If you do not comply then it will be automatically assumed that you are driving under the influence of alcohol and the Department of Motor Vehicles will suspended your drivers license for one year with no restricted privileges during the suspension period. The reason for this is because if this rule where not in place, then authorities would not have the ability to catch anyone for a dui because everyone would just refuse to cooperate and the police would have no way to prove their case in court.
This result of losing your drivers license for a year is a very harsh one and devastating to most people who live in the Los Angeles area. Because it is so hard to get around in Los Angeles, the loss of your drivers license can cost you in many different ways. If you are pulled over, then you are best served to cooperate with the police, because even if you are over the legal limit, the DMV will only suspend your drivers license for a real 30 days (for your first offense, with a five month restricted license after that) versus the year suspension for refusing to take the blood or breath test when asked to do so by law enforcement.

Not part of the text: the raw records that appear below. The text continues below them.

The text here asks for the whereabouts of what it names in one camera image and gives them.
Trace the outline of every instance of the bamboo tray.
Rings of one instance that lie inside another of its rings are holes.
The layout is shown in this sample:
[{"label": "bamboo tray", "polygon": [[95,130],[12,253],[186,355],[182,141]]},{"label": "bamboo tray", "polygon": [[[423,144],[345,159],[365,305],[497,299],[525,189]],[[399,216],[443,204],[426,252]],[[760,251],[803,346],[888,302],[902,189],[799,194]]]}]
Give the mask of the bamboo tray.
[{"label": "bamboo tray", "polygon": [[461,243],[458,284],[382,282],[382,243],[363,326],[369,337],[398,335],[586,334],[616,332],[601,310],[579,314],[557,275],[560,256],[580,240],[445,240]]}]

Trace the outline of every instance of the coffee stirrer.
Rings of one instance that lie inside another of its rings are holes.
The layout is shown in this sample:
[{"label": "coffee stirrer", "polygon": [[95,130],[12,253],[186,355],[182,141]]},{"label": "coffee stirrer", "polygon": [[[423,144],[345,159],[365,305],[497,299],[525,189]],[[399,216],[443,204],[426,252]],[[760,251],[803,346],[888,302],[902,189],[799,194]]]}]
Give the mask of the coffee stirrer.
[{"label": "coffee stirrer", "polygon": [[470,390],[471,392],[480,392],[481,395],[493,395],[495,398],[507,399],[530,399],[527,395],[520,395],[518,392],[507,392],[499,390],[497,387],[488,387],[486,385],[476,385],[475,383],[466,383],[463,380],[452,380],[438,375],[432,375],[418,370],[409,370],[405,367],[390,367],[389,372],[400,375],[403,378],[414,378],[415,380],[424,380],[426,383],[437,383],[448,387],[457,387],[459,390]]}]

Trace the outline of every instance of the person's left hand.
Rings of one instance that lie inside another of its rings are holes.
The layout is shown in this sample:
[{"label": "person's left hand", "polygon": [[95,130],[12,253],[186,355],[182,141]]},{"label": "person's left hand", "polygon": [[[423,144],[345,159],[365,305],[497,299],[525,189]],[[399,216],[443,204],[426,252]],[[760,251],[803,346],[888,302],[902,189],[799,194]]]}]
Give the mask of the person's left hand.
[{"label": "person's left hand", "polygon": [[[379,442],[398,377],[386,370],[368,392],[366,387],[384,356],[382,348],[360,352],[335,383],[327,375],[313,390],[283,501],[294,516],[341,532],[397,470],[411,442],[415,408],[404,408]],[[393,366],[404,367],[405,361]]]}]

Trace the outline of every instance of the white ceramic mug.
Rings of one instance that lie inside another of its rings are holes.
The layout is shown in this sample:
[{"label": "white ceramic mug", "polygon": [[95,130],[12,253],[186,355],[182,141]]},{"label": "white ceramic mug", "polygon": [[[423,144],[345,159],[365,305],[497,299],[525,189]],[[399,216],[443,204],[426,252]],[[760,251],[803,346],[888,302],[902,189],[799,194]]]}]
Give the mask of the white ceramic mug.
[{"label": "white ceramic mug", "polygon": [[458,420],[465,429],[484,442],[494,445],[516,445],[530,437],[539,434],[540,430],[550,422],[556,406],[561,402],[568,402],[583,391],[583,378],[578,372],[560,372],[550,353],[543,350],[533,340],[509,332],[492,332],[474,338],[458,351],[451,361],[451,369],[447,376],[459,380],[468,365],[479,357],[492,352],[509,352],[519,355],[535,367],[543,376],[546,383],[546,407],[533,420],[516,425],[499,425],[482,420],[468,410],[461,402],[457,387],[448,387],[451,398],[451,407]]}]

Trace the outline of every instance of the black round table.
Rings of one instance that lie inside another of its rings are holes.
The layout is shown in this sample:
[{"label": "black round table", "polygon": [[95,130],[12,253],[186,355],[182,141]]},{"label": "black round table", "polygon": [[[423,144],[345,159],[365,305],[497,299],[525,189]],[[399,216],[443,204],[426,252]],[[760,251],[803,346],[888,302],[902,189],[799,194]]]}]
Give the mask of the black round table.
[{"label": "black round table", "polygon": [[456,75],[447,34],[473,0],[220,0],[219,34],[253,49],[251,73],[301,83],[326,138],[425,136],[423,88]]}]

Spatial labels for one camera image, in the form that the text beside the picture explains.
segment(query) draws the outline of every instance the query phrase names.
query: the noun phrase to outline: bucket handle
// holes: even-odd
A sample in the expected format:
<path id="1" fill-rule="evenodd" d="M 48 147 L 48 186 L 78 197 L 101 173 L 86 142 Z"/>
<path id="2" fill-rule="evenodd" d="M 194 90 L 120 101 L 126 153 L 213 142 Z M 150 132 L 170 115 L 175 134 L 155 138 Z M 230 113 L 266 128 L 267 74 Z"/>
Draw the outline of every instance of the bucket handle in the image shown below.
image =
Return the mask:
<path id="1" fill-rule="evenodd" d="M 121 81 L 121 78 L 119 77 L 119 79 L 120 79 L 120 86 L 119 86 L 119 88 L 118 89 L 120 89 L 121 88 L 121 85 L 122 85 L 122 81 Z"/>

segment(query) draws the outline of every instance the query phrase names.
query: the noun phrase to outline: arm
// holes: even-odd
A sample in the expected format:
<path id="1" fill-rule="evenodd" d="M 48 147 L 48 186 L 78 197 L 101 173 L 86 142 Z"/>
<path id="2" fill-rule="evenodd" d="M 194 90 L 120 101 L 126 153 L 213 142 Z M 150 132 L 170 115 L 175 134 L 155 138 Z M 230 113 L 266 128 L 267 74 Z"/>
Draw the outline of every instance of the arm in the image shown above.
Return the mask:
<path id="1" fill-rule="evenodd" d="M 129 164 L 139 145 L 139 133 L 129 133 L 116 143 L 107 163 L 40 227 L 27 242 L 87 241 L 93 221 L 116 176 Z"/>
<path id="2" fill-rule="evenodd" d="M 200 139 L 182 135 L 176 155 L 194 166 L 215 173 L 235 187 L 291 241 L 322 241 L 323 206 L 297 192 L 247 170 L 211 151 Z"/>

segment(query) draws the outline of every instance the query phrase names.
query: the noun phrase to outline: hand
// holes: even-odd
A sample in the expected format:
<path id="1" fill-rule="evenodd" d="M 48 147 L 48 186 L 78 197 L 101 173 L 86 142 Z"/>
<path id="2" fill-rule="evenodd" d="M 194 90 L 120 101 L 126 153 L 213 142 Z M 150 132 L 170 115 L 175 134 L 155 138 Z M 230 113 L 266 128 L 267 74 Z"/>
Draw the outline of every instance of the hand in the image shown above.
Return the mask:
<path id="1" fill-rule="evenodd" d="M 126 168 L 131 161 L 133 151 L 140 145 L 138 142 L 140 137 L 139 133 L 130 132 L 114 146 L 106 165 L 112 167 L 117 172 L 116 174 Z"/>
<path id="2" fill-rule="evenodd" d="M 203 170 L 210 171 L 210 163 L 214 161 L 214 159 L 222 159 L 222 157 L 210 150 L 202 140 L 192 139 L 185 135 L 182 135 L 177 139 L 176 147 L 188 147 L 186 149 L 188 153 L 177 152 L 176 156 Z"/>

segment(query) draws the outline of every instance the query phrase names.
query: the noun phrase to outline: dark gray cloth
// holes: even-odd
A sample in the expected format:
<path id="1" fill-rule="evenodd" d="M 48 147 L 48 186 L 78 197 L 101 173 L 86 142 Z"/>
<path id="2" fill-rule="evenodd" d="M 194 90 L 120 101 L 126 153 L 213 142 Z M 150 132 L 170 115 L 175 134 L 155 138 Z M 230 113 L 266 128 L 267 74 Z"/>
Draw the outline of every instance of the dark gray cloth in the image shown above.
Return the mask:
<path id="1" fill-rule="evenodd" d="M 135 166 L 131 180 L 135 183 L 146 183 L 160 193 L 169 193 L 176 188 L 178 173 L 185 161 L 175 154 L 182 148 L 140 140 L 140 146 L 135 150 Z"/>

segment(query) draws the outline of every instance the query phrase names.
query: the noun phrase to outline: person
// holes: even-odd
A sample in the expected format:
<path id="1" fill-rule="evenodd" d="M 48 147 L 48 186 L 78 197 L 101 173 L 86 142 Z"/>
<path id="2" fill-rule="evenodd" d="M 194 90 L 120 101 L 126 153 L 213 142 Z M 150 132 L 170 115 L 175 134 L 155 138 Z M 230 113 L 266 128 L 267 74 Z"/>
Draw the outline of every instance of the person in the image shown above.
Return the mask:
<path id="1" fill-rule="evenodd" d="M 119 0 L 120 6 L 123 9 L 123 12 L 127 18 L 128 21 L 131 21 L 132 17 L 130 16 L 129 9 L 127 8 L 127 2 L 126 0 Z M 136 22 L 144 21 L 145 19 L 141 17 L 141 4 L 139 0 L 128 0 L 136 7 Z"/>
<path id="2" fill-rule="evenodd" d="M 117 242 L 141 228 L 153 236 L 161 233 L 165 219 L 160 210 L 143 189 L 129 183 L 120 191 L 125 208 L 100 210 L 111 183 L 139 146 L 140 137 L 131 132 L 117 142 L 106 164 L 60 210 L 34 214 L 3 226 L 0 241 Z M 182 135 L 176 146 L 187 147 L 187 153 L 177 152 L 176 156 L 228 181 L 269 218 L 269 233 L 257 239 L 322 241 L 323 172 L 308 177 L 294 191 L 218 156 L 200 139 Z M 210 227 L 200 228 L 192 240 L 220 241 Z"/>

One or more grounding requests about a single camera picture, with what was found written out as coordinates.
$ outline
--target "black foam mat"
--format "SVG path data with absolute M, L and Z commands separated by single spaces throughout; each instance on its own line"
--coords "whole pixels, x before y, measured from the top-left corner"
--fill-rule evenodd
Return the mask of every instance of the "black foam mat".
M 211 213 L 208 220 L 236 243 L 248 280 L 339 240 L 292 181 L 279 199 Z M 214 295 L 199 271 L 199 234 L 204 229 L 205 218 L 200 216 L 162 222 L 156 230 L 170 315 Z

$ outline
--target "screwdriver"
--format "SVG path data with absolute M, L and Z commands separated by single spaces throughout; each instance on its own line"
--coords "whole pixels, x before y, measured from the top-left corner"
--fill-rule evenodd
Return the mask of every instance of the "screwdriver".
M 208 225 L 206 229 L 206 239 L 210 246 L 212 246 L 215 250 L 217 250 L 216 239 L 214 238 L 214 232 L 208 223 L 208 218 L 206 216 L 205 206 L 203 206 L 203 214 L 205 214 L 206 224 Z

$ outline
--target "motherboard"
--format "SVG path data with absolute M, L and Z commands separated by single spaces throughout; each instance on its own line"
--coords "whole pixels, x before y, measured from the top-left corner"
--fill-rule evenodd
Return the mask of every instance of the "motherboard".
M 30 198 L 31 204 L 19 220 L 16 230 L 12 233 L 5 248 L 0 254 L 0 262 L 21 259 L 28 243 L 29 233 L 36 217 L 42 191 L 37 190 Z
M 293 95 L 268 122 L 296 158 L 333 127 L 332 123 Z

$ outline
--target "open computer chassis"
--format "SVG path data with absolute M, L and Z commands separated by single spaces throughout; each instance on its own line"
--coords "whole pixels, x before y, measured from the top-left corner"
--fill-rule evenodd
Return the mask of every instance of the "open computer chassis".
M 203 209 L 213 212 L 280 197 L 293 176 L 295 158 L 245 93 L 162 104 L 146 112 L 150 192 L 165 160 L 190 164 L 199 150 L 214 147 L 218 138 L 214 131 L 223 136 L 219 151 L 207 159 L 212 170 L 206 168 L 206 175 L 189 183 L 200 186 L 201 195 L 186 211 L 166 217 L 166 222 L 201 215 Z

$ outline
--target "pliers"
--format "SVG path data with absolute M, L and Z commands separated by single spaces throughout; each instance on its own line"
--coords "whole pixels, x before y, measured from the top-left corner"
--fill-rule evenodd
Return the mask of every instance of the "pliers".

As you might guess, the implied consent law does have it limits. It does not make it necessary to take the field sobriety tests that the police usually try and administer related to their dui investigation. Further, you are not required to take the preliminary alcohol screening device (PAS device) test out at the scene of your arrest. Of course if you have not been drinking any alcohol when the police pull you over, then you may want to take it, just so they will let you go and not take you back to the station and ruin the rest of your night.
If the police do suspect that you are under the influence of alcohol, then you will be required to take either a blood or breath test at the station. The blood test is typically done at the hospital, however there are some stations (like Van Nuys) that have the capability to take people’s blood for dui purposes. Most of the time the breath test is usually done at the police station in Los Angeles County. However, beware that many counties like Ventura and Orange are actually making people take the official breath test out in the field. Again, when you do not cooperate with the police during a dui investigation, you run the risk that they will try and cheat you and write their report in an unfavorable manner.
Another thing that you do not have to do as part of the implied consent law is to give the police any type of statement. For example, if they ask how many drinks you had or any other questions designed to illicit an incriminating response, you can simply refuse to answer. The police usually try and sneak in incriminating questions during the booking process in order to seal up any loose ends related to their dui investigation. The bottom line to remember when it comes to implied consent is that you must take the blood or breath test, but not completely give them all of the other information they need to bury related to their dui investigation.
Just because someone made the bad move of refusing to submit to a chemical test when asked to do so by a law enforcement officer related to a dui investigation does not necessarily mean that they lose all ability to challenged their dui case. There are certain rules that the police must comply with in order to convict you for a dui. If they illegally stop you, for example, then everything they find after that would be thrown out, based on the illegal stop. That would include any argument that you refused to take the blood or breath test.
Another way to fight you dui refusal case centers around the requirements that the police must conform to if they want to utilize the refusal / implied consent law to convict you of a dui. They must explain to you what will happened to you if you refuse to take a chemical test and then record what your response was after they asked you to comply. Further, they must explain to you that you have a choice of giving a blood or breath sample in order to meet their requirements. I see a lot that the police just tell a person that they must take a breath test or they will lose their license. This is not sufficient for purposes of a refusal, because they also have to offer them the blood test and let them know that they have a choice between the two tests. Just because the police are too lazy to go to the hospital and perform the blood test, will not let them off the hook for failing to comply with the refusal requirements.